Print the data exactly. Omit the pictures.

| Dataset items |
^^^^

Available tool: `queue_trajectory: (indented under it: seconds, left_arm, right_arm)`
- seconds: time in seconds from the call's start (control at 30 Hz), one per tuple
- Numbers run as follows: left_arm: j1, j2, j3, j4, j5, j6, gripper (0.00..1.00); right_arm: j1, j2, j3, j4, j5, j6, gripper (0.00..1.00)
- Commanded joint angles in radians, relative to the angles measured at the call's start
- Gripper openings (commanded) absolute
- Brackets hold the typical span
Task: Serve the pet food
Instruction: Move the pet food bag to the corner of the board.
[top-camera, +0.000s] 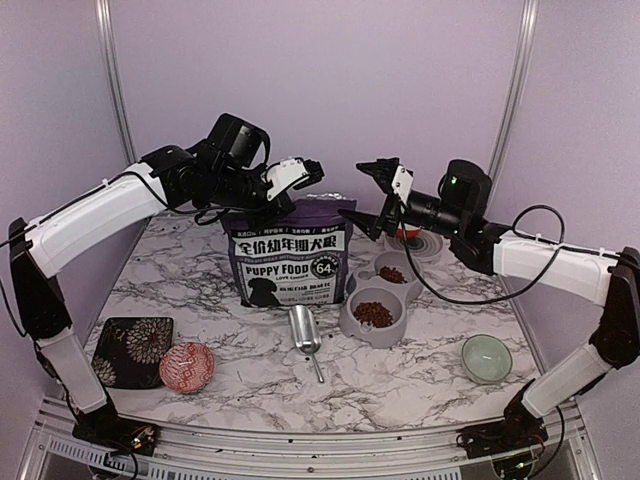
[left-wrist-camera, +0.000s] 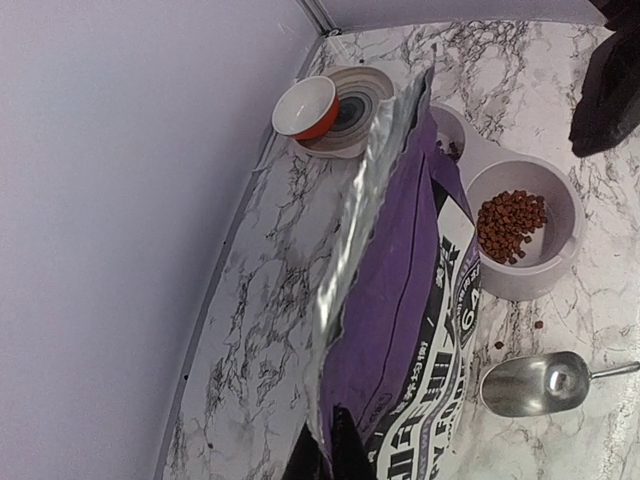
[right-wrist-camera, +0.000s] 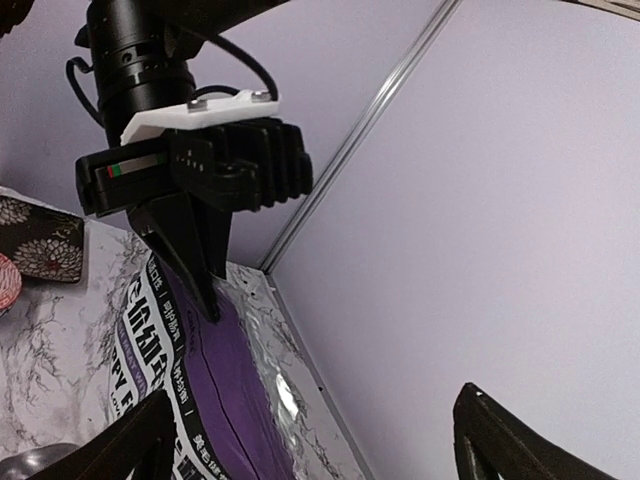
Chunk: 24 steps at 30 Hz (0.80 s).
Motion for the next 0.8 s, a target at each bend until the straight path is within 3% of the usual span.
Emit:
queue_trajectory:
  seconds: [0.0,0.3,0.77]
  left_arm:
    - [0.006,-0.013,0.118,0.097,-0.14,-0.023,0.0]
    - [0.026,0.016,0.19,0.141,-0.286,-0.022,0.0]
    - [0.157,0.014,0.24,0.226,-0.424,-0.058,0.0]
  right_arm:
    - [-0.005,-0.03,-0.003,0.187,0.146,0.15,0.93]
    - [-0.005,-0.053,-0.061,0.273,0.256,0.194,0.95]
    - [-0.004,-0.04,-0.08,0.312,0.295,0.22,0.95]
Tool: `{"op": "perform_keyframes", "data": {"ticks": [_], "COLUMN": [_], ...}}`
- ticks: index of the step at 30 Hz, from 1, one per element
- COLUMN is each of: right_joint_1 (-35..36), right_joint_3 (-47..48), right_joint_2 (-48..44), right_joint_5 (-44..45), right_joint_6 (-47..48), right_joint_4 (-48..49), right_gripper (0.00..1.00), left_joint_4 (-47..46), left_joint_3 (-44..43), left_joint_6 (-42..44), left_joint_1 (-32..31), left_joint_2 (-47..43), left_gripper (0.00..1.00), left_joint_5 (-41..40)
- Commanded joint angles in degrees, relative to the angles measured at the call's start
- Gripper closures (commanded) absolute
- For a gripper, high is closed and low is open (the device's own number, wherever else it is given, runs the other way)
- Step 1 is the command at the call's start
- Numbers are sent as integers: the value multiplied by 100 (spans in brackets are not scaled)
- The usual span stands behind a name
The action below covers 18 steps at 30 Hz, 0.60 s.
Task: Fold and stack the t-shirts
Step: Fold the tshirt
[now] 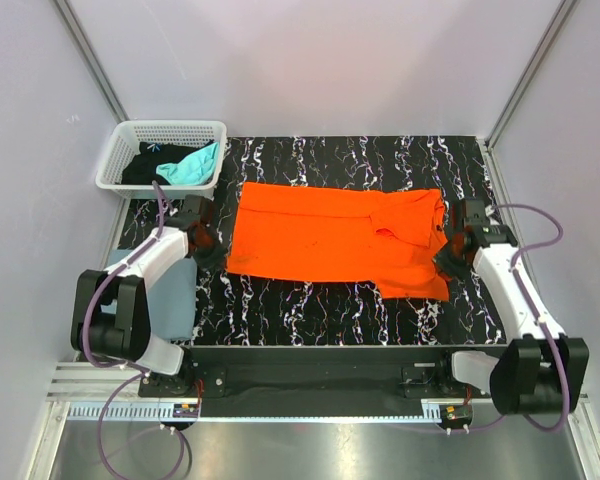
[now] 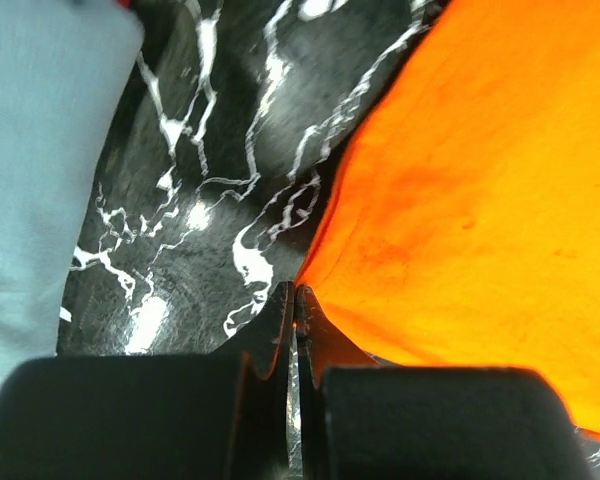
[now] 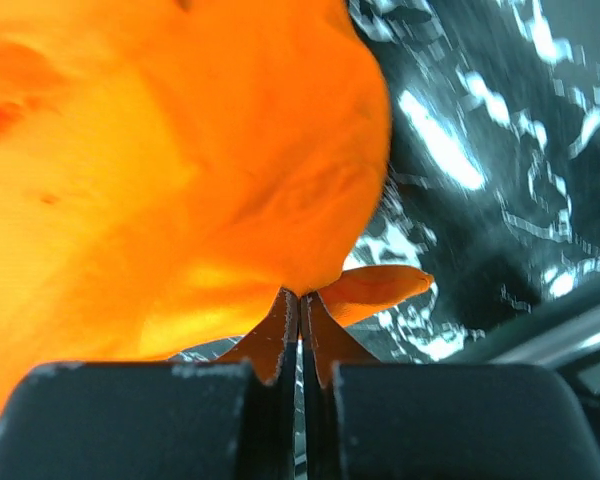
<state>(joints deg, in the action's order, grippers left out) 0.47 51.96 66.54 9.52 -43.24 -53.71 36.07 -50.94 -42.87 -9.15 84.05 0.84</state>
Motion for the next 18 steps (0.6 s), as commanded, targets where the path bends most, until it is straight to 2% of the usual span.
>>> {"op": "perform_keyframes", "data": {"ticks": [1,6,18], "right_joint_1": [-12,-12,-214], "right_joint_3": [577,1315,3003], "right_joint_2": [524,1342,3083], "right_joint_5": [322,226,33], "right_joint_6": [553,905,1424], "right_joint_4": [256,449,564], "right_gripper": [100,100,100], "left_joint_4": [-22,5,189], "left_joint_3": [-583,-1312,-3158], "left_joint_6": [376,596,649], "left_joint_1": [27,9,-8], "left_joint_2": [138,541,2167], "left_gripper": [100,100,100], "left_joint_5": [-214,-286,-277]}}
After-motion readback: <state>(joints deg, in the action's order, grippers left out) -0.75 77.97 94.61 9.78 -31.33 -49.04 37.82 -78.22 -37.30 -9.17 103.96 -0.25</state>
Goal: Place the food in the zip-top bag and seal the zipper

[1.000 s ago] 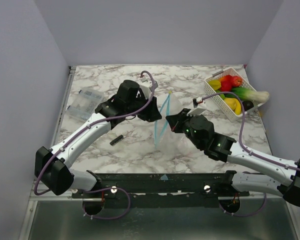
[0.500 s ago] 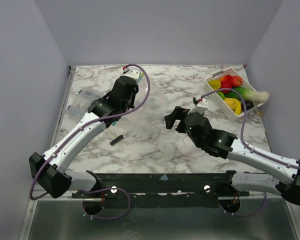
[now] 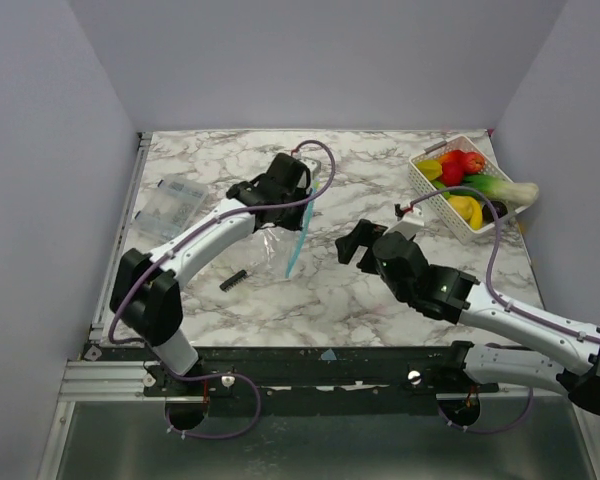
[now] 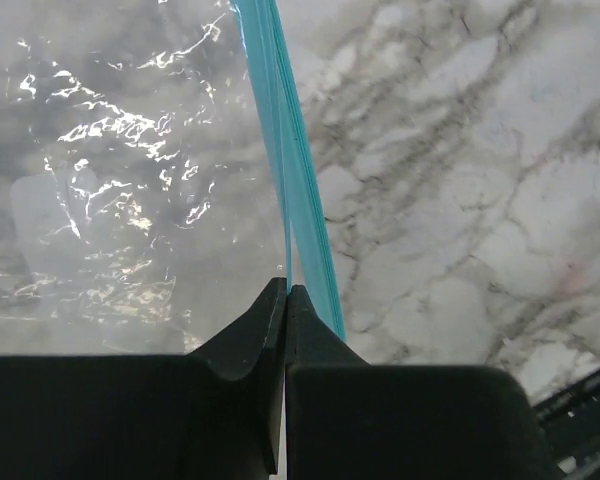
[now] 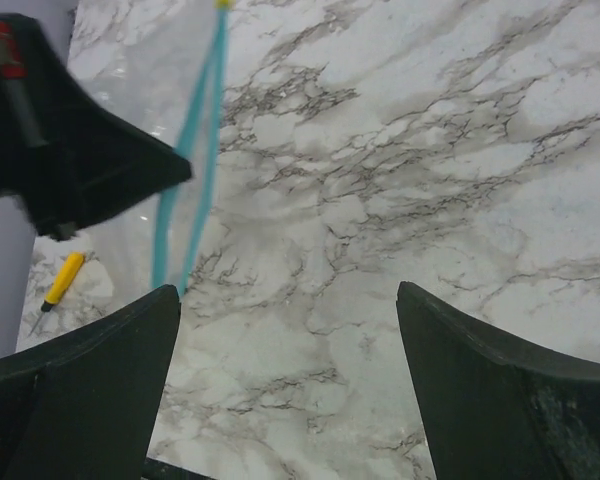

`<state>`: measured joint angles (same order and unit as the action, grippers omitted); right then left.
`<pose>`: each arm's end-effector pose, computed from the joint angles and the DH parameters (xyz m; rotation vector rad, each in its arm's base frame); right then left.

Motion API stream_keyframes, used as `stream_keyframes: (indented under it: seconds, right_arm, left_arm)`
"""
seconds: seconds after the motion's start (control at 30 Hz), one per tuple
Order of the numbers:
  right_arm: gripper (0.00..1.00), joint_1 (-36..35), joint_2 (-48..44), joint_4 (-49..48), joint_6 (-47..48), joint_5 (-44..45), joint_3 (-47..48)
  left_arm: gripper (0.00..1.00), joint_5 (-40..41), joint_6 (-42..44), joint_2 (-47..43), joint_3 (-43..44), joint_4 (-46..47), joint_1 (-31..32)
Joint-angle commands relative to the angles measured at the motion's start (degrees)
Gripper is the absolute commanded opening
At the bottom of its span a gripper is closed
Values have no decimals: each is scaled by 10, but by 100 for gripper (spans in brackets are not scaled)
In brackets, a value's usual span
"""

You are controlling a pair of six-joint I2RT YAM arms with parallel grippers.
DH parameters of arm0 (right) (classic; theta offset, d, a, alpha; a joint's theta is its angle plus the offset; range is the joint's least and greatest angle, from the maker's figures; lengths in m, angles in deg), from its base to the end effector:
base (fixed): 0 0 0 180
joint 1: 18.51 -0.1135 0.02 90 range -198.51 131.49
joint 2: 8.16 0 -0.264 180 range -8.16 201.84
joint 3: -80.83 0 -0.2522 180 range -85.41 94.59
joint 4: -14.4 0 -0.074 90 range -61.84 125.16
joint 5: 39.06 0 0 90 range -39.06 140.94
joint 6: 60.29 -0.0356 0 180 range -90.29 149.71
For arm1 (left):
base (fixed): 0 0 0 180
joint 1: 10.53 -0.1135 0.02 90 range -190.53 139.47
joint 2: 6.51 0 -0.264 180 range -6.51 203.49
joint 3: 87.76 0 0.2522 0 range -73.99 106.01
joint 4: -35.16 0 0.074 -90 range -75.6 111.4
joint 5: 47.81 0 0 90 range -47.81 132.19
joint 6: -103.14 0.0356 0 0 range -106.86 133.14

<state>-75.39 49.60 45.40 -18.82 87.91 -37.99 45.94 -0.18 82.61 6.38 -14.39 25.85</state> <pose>0.1391 0.1740 0.3044 0.2520 1.9738 0.5449 0.2793 -0.2029 0.3227 0.4424 2.3313 -0.3473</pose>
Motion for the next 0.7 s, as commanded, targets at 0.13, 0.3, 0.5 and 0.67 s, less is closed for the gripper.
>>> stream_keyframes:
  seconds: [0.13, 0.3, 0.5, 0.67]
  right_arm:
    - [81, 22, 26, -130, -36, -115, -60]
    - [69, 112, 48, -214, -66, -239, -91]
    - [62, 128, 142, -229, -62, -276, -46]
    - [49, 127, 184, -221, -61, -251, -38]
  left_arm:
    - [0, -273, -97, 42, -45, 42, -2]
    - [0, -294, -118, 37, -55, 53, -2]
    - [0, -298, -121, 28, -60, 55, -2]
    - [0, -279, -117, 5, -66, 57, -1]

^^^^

| EXERCISE ANSWER |
Available tool: `queue_trajectory: (indented under it: seconds, left_arm, right_arm)`
- seconds: time in seconds from the call's start (control at 30 Hz), one per tuple
- Numbers run as follows: left_arm: j1, j2, j3, j4, j5, j6, gripper (0.00..1.00); right_arm: j1, j2, j3, j4, j5, j6, gripper (0.00..1.00)
- Commanded joint angles in radians, relative to the angles measured at the call's start
- Gripper openings (commanded) absolute
- Brackets hold the typical span
Task: Serve the pet food
Instruction: Move the pet food bag to the corner of the board.
[top-camera, +0.000s] 
[left-wrist-camera, +0.000s] 
[right-wrist-camera, +0.000s] 
Chunk: 24 steps at 30 Hz (0.80 s).
Motion for the next 0.8 s, a target at each bend until the straight path is within 3% of the usual span.
Emit:
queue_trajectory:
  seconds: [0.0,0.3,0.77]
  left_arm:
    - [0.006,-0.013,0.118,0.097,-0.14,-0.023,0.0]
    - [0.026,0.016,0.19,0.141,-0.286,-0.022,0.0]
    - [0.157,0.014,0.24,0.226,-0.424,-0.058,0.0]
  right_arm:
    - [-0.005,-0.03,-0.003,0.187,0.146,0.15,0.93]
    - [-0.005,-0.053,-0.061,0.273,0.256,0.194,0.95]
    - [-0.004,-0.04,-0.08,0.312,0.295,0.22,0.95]
Tool: `{"op": "perform_keyframes", "data": {"ticks": [_], "COLUMN": [_], ...}}`
- ticks: index of the step at 30 Hz, from 1, one per element
- COLUMN is each of: right_joint_1 (-35..36), right_joint_3 (-47..48), right_joint_2 (-48..44), right_joint_5 (-44..45), right_joint_6 (-47..48), right_joint_4 (-48..49), right_gripper (0.00..1.00), left_joint_4 (-47..46), left_joint_3 (-44..43), left_joint_6 (-42..44), left_joint_1 (-32..31), left_joint_2 (-47..43), left_gripper (0.00..1.00), left_joint_5 (-41..40)
- Commanded joint angles in degrees, relative to the angles measured at the call's start
- Gripper closures (commanded) absolute
- For a gripper, high is closed and low is open (the device's own number, wherever else it is given, runs the other way)
- Step 1 is the command at the call's start
- Numbers are sent as integers: the value multiplied by 100 (spans in brackets are not scaled)
- The usual span stands behind a name
The action below covers 18 steps at 30 Hz, 0.60 s.
Task: Fold and stack the t-shirts
Step: Fold the tshirt
[now] 
[now] 
[now] 
<state>(joints deg, in the action's order, grippers left out) 0.47 51.96 66.54 9.52 -43.24 -53.71 36.07 -50.94 -42.87 -9.15 84.05 0.84</state>
Motion for the next 18 steps (0.6 s), as commanded, targets where the path bends most, until it is straight to 2% of the usual span.
>>> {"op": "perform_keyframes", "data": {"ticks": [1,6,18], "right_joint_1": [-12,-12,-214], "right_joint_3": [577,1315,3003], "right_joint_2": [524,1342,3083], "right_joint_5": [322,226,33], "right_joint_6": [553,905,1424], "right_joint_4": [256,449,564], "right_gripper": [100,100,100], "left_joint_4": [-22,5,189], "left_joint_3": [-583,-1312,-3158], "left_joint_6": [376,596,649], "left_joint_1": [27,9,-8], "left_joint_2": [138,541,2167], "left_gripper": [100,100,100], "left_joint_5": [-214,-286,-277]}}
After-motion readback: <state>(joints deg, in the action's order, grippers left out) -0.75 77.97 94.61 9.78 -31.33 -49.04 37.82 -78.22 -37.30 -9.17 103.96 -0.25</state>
Goal: Place the food in the zip-top bag and seal the zipper

[1.000 s ago] 
[0.500 s ago] 
[now] 
[now] 
[now] 

`<state>`: measured joint angles (same order and unit as the action, grippers omitted); right then left.
`<pose>`: each arm's end-effector pose, computed from the joint angles and the DH parameters (xyz m; rotation vector rad, each in its arm's base frame); right then left.

Motion API stream_keyframes, used as `stream_keyframes: (indented under it: seconds, right_arm, left_arm)`
"""
seconds: seconds after the motion's start (control at 30 Hz), one per tuple
Order of the numbers:
  right_arm: gripper (0.00..1.00), joint_1 (-36..35), joint_2 (-48..44), joint_4 (-49..48), joint_6 (-47..48), joint_5 (-44..45), joint_3 (-47..48)
  left_arm: gripper (0.00..1.00), joint_5 (-40..41), joint_6 (-42..44), joint_2 (-47..43), joint_3 (-43..44), joint_4 (-46..47), joint_1 (-31..32)
Joint-angle commands relative to the angles measured at the motion's start (degrees)
Gripper is the absolute commanded opening
At the bottom of its span a gripper is closed
Values have no decimals: each is scaled by 10, but by 100 for gripper (spans in brackets are not scaled)
In brackets, a value's usual span
"""

You are controlling a pair of six-joint I2RT YAM arms with parallel grippers.
DH parameters of arm0 (right) (classic; theta offset, d, a, alpha; a joint's theta is its angle plus the offset; range is the joint's least and greatest angle, from the maker's figures; lengths in m, angles in deg), from its base to the end effector:
base (fixed): 0 0 0 180
joint 1: 18.51 -0.1135 0.02 90 range -198.51 131.49
joint 2: 8.16 0 -0.264 180 range -8.16 201.84
joint 3: -80.83 0 -0.2522 180 range -85.41 94.59
joint 4: -14.4 0 -0.074 90 range -61.84 125.16
joint 5: 39.06 0 0 90 range -39.06 140.94
joint 6: 60.29 -0.0356 0 180 range -90.29 149.71
For arm1 (left):
base (fixed): 0 0 0 180
joint 1: 10.53 -0.1135 0.02 90 range -190.53 139.47
joint 2: 6.51 0 -0.264 180 range -6.51 203.49
joint 3: 87.76 0 0.2522 0 range -73.99 106.01
joint 4: -35.16 0 0.074 -90 range -75.6 111.4
joint 5: 47.81 0 0 90 range -47.81 132.19
joint 6: -103.14 0.0356 0 0 range -106.86 133.14

<state>-75.39 49.60 45.40 -18.82 87.91 -37.99 45.94 -0.18 82.61 6.38 -14.39 25.85</state> <pose>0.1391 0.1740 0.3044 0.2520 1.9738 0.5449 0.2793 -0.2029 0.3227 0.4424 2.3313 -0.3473</pose>
Motion for the next 0.7 s, as commanded, targets at 0.13, 0.3, 0.5 and 0.67 s, less is closed for the gripper.
>>> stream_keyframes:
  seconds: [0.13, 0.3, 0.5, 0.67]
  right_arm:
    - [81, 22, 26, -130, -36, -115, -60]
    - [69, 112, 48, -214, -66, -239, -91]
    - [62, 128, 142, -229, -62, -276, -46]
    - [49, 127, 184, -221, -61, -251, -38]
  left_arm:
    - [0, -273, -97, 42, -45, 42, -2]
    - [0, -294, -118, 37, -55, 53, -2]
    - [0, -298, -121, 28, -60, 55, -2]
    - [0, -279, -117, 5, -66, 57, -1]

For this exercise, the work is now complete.